Markov chain

From Caves of Qud Wiki
Jump to navigation Jump to search

A markov chain, used in the context of Caves of Qud, is a method of generating new text using a "corpus" of existing text. The game pulls from two files in the base game directory: QudCorpus.txt, which is a compilation of all of the game's dialogue, descriptions, quest info, and help text; and LibraryCorpus.txt which is a collection of public domain books from Project Gutenberg. Some specific titles include The Machinery of the Universe: Mechnaical Concepts of Physical Phenomena and Zoological Mythology; or, The Legends of Animals. This method of generation is used to generate text for white-titled books, dreaming creatures, graffiti, urn engravings, and glowcrow dialogue.

Jason Greenblat, aka Ptychomancer, also had a talk at the International Roguelike Celebration about markov generation:

This talk also mentions Ruin of House Isner generation, which this article does not go into.

Preparing the Model

The general algorithm is that the corpus is chopped up into key-value groups, with the size of each key based on the "order" of the markov chain.
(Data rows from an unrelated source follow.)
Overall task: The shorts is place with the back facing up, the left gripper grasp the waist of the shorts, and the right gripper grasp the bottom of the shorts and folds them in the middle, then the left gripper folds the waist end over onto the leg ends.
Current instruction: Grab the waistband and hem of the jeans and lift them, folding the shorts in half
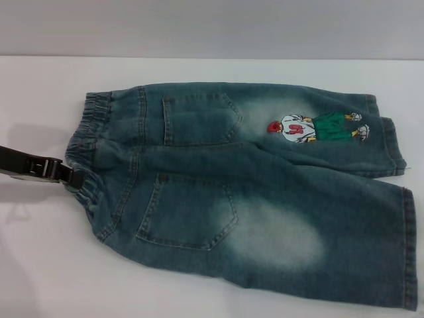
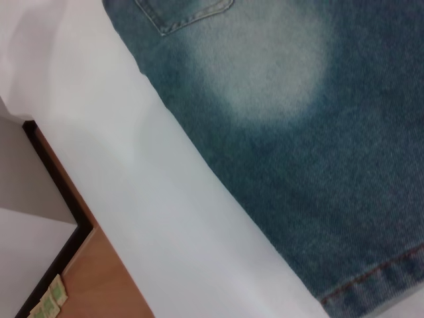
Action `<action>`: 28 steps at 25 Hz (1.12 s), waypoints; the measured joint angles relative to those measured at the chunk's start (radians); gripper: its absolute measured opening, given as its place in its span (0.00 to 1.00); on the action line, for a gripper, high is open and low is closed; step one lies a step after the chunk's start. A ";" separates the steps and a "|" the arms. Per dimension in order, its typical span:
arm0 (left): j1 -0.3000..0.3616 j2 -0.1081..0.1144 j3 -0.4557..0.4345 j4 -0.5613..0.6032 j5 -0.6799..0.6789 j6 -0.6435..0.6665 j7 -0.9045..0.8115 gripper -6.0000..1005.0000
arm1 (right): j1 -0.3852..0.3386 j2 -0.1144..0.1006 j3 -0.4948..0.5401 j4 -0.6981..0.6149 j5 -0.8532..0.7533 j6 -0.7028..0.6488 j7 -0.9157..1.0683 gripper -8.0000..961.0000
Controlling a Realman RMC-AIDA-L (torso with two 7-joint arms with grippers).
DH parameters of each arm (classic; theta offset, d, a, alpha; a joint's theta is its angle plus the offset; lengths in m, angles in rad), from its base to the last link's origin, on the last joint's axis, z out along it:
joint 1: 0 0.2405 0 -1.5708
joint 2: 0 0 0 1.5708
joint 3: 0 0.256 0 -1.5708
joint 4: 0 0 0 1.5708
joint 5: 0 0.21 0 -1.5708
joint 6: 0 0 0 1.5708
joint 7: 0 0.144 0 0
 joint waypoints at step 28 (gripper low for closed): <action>-0.009 0.000 -0.002 -0.001 0.001 0.000 0.002 0.05 | 0.013 0.011 -0.042 0.001 0.000 0.036 0.021 0.54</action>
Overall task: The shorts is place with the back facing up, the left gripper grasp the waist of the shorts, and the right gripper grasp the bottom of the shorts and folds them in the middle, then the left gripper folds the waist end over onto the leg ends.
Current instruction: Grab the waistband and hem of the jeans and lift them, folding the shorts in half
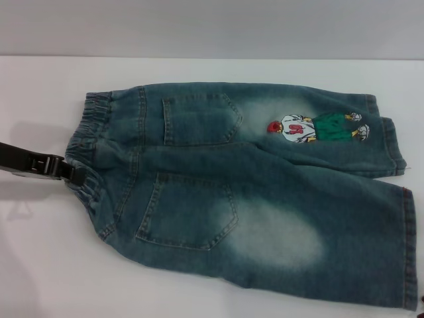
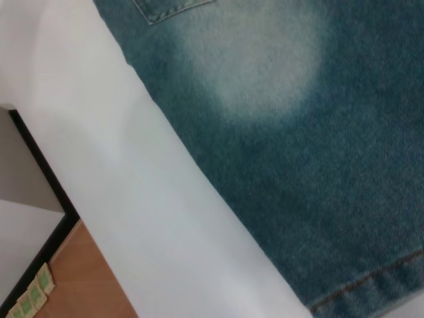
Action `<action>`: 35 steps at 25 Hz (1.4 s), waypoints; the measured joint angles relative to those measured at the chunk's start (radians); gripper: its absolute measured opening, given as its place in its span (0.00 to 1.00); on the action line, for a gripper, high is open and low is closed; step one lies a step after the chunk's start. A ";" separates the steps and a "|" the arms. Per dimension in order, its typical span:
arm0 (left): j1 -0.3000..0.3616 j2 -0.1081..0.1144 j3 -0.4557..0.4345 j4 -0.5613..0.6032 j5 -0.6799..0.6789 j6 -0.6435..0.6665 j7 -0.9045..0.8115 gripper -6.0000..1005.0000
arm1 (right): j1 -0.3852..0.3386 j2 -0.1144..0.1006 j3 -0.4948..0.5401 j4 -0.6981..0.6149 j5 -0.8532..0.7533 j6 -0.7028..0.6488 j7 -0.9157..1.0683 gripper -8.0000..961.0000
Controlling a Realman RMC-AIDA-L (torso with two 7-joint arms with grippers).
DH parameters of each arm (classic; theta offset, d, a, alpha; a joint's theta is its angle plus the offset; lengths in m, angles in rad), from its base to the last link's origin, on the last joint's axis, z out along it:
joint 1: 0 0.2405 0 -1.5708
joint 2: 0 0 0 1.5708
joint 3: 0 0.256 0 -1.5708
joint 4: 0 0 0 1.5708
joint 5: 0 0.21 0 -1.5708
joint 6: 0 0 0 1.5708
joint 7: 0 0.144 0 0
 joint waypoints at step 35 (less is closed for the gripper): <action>-0.006 -0.001 0.006 -0.008 0.000 0.000 0.006 0.05 | 0.054 0.029 0.003 0.001 0.012 0.029 -0.005 0.54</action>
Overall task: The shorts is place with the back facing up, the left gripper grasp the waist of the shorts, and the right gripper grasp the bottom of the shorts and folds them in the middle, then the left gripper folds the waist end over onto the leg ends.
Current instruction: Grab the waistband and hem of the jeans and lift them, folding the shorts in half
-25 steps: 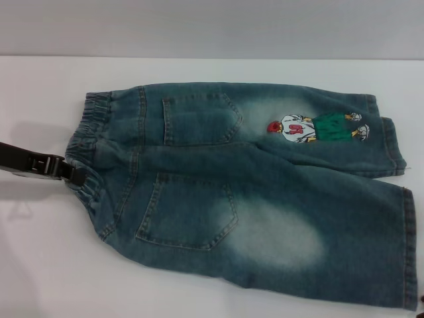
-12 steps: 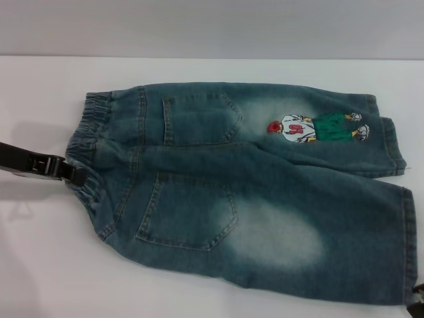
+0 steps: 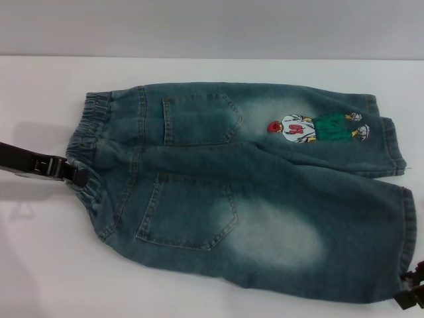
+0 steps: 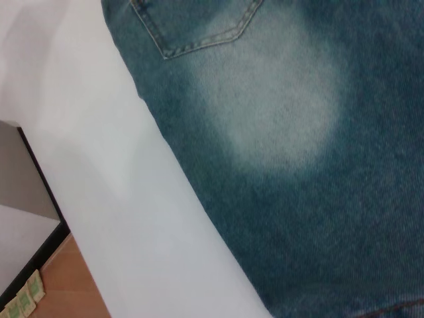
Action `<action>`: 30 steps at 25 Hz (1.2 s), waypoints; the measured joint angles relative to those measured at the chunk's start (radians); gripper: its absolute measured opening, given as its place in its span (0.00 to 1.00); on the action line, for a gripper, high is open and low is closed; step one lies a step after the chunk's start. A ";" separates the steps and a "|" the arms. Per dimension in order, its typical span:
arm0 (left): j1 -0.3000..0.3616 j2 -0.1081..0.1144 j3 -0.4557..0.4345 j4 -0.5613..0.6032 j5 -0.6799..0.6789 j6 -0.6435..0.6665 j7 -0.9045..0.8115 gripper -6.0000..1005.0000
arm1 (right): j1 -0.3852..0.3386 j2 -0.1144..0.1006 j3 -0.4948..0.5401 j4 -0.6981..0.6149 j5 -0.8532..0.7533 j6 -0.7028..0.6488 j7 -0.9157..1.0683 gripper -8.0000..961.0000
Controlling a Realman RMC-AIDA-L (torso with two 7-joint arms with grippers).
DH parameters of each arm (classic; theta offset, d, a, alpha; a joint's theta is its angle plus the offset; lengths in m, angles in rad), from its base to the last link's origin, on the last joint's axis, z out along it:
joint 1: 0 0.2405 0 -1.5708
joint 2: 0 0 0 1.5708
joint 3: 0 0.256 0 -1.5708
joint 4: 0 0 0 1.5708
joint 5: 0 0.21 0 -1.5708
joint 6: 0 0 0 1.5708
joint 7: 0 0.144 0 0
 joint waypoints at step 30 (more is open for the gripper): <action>-0.004 0.000 0.000 0.000 0.000 -0.005 0.002 0.05 | 0.024 0.027 -0.019 0.000 -0.002 0.014 -0.032 0.09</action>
Caves of Qud uses an order of two, so the word groups consist of at most two words.

As a simplified example, take the sentence "Oh, a quetzal is a pretty bird in the trogon family." The game will split this into the following pairs:

{
["Oh, a"]: {"quetzal"}, # This is the start of the sentence, so these are OpeningWords
["a quetzal"]: {"is"},
["is a"]: {"pretty"},
...
}

The already processed output is also a file, titled QudCorpus.txt which is actually a .json file. Note that the file does not look like the above example: it requires additional parsing to make it usable.

Generation

The game chooses two starting words. This is usually chosen between all OpeningWords, to make sure they are coherent sounding. Using this very small corpus as an example, the markov chain will generate the first two words: "Oh, a". The "chain" portion comes from the fact that once one point is established, the rest will follow based on what will most likely occur next. Plugging "Oh, a" into the dictionary will return "quetzal". The current output is now "Oh, a quetzal". The chain then takes the last few words based on order and does the process again. "a quetzal" are the last two words, and this is put in the dictionary to output the next word, "is".

[Oh, a] => quetzal
Oh, [a quetzal] => is
Oh, a [quetzal is] => a
Oh, a quetzal [is a] => pretty
...

This continues until the chain comes across a period or 300 words were found. Of course, with a one sentence long corpus, it will output the only possible sentence: "Oh, a quetzal is a pretty bird in the trogon family." This is also the reason why some sentences are repeated word for word in white-title books. The source sentence uses such unique words and/or phrasing that there is only one possible word that will appear afterwards. Ex. "Klanq puff on debt".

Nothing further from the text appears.